Advocates for raising the minimum wage point out that it has not kept pace with inflation, and that it hardly provides workers a living wage. As the President said, those earning the minimum wage are still below the poverty level. Those against raising the minimum wage say that the cost to employers will be detrimental: their payroll costs will go up, they will stop hiring, they will lay off workers, and unemployment will spiral up.
The real outcome of raising the federal minimum wage is much more complicated. It is true that the minimum wage has not kept up with the rising cost of living over the past few decades, which has significantly eroded its purchasing power. The tipped minimum wage– for workers such as waiters, servers, salon technicians, etc– has actually been frozen at $2.13 for the past 20 years. The chart below from the Economic Policy Institute shows that if adjusted for inflation, the value of the minimum wage has decreased over time.

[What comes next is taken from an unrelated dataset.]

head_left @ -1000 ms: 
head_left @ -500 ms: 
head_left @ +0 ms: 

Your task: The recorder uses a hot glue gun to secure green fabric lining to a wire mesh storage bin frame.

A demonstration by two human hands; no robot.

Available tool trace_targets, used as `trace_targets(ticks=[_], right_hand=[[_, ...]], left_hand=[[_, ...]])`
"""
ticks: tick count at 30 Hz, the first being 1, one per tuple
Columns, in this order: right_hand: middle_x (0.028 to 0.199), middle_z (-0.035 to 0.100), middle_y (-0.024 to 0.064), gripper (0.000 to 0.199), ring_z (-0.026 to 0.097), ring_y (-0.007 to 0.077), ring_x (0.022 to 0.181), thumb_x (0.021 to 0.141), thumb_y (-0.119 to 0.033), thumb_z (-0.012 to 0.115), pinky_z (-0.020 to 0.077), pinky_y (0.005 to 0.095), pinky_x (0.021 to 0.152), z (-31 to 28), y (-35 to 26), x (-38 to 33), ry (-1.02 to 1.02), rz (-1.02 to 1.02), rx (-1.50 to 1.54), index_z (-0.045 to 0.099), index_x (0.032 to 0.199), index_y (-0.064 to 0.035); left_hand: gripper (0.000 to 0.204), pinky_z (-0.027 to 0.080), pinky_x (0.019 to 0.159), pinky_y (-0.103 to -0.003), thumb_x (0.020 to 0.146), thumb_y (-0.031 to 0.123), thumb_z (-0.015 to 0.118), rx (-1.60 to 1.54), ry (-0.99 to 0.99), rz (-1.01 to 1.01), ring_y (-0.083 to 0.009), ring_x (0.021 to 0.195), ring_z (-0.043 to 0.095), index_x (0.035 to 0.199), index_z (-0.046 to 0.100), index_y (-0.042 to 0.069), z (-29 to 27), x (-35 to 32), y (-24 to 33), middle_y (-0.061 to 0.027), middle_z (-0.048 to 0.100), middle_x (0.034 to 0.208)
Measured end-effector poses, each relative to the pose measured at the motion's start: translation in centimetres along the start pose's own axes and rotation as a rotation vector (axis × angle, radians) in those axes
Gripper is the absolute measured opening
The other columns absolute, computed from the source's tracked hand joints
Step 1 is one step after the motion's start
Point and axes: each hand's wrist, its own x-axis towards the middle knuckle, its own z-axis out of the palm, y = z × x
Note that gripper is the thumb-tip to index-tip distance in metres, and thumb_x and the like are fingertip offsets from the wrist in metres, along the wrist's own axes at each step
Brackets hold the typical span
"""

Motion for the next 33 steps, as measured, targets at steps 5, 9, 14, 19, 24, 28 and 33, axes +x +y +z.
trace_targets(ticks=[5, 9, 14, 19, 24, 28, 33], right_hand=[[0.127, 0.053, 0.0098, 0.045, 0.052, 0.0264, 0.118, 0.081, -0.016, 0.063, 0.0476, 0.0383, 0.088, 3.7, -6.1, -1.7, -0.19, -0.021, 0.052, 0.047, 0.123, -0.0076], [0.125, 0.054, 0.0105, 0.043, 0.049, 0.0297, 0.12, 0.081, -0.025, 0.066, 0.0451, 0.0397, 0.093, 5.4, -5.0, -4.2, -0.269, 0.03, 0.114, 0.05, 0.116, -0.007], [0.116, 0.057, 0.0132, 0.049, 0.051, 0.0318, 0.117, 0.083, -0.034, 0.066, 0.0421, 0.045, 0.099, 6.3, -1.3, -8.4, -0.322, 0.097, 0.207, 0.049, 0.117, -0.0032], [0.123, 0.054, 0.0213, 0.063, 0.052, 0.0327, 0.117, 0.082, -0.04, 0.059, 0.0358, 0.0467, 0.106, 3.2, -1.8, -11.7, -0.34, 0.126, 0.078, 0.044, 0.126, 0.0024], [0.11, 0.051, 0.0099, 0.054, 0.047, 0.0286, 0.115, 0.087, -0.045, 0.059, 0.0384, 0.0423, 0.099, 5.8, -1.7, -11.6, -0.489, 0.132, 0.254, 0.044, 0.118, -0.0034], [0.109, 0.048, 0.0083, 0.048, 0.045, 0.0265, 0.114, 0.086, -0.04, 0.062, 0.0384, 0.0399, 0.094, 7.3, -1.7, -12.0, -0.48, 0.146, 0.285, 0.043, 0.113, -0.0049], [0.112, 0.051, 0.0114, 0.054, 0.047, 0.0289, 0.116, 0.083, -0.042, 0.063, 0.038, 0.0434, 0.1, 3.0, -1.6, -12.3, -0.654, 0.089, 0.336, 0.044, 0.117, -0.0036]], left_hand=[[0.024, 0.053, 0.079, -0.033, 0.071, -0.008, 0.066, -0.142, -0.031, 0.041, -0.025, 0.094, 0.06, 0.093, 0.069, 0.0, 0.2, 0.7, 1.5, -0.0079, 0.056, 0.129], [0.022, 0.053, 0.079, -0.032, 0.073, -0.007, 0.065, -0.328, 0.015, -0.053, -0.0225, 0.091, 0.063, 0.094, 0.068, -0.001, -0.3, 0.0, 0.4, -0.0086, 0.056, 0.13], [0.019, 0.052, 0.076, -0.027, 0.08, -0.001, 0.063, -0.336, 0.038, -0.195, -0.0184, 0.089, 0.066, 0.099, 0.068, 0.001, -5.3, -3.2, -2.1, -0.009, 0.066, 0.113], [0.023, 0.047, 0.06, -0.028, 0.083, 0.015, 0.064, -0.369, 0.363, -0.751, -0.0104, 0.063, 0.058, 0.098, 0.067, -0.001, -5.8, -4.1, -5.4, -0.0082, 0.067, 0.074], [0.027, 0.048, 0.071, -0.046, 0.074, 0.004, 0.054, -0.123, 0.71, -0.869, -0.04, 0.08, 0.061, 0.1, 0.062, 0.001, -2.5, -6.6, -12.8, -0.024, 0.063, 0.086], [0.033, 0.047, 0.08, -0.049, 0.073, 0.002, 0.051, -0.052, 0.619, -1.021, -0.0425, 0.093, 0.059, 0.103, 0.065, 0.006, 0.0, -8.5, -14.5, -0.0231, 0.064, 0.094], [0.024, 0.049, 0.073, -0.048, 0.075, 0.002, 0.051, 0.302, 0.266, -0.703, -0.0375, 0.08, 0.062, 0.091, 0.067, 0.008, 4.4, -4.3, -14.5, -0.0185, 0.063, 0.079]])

Raising the minimum wage would have some impact on employers, but recent research suggests that it would not have an impact on employment overall. Employers will respond to the minimum wage in a variety of ways that will have a variety of consequences– the linear connection between increasing the wage rate to firing workers isn’t linear, after all. Analyzing recent research on minimum wage increases, the Center for Economic and Policy Research found that while increasing the minimum wage had significant impacts on the wages of workers, the effect on employment is small.
In regard to small businesses, though some are against the increase, others see it as a positive. As we’ve discussed before, a top concern among small businesses is the weak consumer demand. Increasing the wages for people who will likely spend their money would be a good thing for small businesses. As one business owner said, “This increase will put more money in the pockets of workers who will spend it in their local economies. That will strengthen consumer purchasing power — exactly what small businesses need right now.”
The economic recovery has been marked by a growth in low-wage jobs, in which some people and communities continue to struggle and lag behind. Growing income inequality was one factor that contributed to the severity of the Great Recession, and even though the recession is over, inequality persists and continues to grow. Increasing the minimum wage would help lift the floor for our lowest-paid workers, which would in turn strengthen the economy overall and benefit businesses of all sizes.